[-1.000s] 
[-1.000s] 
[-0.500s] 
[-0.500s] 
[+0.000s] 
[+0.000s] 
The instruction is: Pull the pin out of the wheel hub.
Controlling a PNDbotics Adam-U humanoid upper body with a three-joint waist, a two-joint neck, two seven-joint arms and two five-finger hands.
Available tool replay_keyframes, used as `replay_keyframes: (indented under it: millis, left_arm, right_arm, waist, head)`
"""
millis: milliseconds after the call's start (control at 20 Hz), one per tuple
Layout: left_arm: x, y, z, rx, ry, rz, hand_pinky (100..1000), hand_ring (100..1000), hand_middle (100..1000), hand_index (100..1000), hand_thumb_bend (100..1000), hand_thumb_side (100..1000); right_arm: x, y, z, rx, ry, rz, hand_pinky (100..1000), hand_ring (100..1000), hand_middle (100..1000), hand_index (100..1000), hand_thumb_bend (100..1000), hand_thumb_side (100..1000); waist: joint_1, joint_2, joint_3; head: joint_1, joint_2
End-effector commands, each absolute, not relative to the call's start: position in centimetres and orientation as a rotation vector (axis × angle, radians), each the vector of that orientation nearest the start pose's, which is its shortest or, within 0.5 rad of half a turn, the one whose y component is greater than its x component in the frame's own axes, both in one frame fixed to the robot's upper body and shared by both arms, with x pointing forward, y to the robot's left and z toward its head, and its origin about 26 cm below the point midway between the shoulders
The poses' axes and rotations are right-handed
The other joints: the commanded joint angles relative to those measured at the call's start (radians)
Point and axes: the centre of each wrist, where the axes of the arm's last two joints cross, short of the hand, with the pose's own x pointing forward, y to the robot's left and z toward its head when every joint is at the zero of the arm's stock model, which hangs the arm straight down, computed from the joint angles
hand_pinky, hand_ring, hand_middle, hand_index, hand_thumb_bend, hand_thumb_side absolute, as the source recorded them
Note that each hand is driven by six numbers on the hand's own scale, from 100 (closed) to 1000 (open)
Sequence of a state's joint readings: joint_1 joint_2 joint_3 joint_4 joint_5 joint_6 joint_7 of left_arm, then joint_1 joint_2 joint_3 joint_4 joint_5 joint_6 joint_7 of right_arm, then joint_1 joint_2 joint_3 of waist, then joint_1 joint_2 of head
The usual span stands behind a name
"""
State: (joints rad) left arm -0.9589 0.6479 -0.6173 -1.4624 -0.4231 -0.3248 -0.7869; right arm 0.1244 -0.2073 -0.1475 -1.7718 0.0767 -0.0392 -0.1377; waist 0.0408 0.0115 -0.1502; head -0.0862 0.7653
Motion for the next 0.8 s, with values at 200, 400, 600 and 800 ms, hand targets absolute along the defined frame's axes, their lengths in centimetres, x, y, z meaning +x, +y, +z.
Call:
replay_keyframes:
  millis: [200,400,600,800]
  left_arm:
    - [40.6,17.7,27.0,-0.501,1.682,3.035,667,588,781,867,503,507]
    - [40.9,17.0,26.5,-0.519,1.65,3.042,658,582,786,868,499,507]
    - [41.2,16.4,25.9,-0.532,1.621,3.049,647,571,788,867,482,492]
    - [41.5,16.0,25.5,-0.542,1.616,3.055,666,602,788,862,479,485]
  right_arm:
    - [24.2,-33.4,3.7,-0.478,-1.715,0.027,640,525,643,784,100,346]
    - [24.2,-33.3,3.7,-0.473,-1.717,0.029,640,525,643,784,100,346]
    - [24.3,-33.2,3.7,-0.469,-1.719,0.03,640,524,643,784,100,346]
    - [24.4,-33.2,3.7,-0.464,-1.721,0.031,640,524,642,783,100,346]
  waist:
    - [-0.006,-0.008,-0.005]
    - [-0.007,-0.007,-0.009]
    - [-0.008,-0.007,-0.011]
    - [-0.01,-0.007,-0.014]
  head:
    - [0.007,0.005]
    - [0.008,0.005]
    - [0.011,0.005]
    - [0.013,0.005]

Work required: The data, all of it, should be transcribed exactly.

Response for this exercise:
[-1.000s] 
[-1.000s] 
[-0.500s] 
[-0.500s] 
[+0.000s] 
[+0.000s] 
The instruction is: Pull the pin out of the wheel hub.
Controlling a PNDbotics Adam-U humanoid upper body with a three-joint waist, a two-joint neck, two seven-joint arms and two five-finger hands.
Available tool replay_keyframes, used as `replay_keyframes: (indented under it: millis, left_arm, right_arm, waist, head)`
"""
millis: milliseconds after the call's start (control at 20 Hz), one per tuple
Layout: left_arm: x, y, z, rx, ry, rz, hand_pinky (100..1000), hand_ring (100..1000), hand_middle (100..1000), hand_index (100..1000), hand_thumb_bend (100..1000), hand_thumb_side (100..1000); right_arm: x, y, z, rx, ry, rz, hand_pinky (100..1000), hand_ring (100..1000), hand_middle (100..1000), hand_index (100..1000), hand_thumb_bend (100..1000), hand_thumb_side (100..1000); waist: joint_1, joint_2, joint_3; head: joint_1, joint_2
End-effector commands, each absolute, not relative to the call's start: position in centimetres and orientation as a rotation vector (axis × angle, radians), each the vector of that orientation nearest the start pose's, which is its shortest or, within 0.5 rad of half a turn, the one whose y component is greater than its x component in the frame's own axes, both in one frame fixed to the robot's upper body and shared by both arms, with x pointing forward, y to the robot's left and z toward its head, and its origin about 26 cm below the point midway between the shoulders
The poses' axes and rotations are right-handed
The other joints: the commanded joint angles relative to those measured at the call's start (radians)
Point and axes: the centre of each wrist, where the axes of the arm's last two joints cross, short of the hand, with the pose's own x pointing forward, y to the robot's left and z toward its head when every joint is at the zero of the arm's stock model, which hangs the arm straight down, computed from the joint angles
hand_pinky, hand_ring, hand_middle, hand_index, hand_thumb_bend, hand_thumb_side absolute, as the source recorded them
Note that each hand is driven by six numbers on the hand's own scale, from 100 (closed) to 1000 (open)
Sequence of a state's joint readings: joint_1 joint_2 joint_3 joint_4 joint_5 joint_6 joint_7 of left_arm, then joint_1 joint_2 joint_3 joint_4 joint_5 joint_6 joint_7 of right_arm, then joint_1 joint_2 joint_3 of waist, then joint_1 joint_2 of head
The usual span stands behind a name
"""
State: (joints rad) left arm -0.9589 0.6479 -0.6173 -1.4624 -0.4231 -0.3248 -0.7869; right arm 0.1244 -0.2073 -0.1475 -1.7718 0.0767 -0.0392 -0.1377; waist 0.0408 0.0115 -0.1502; head -0.0862 0.7653
Motion for the next 0.8 s, with values at 200, 400, 600 and 800 ms, hand targets absolute along the defined frame's axes, their lengths in centimetres, x, y, z meaning +x, +y, +z.
Call:
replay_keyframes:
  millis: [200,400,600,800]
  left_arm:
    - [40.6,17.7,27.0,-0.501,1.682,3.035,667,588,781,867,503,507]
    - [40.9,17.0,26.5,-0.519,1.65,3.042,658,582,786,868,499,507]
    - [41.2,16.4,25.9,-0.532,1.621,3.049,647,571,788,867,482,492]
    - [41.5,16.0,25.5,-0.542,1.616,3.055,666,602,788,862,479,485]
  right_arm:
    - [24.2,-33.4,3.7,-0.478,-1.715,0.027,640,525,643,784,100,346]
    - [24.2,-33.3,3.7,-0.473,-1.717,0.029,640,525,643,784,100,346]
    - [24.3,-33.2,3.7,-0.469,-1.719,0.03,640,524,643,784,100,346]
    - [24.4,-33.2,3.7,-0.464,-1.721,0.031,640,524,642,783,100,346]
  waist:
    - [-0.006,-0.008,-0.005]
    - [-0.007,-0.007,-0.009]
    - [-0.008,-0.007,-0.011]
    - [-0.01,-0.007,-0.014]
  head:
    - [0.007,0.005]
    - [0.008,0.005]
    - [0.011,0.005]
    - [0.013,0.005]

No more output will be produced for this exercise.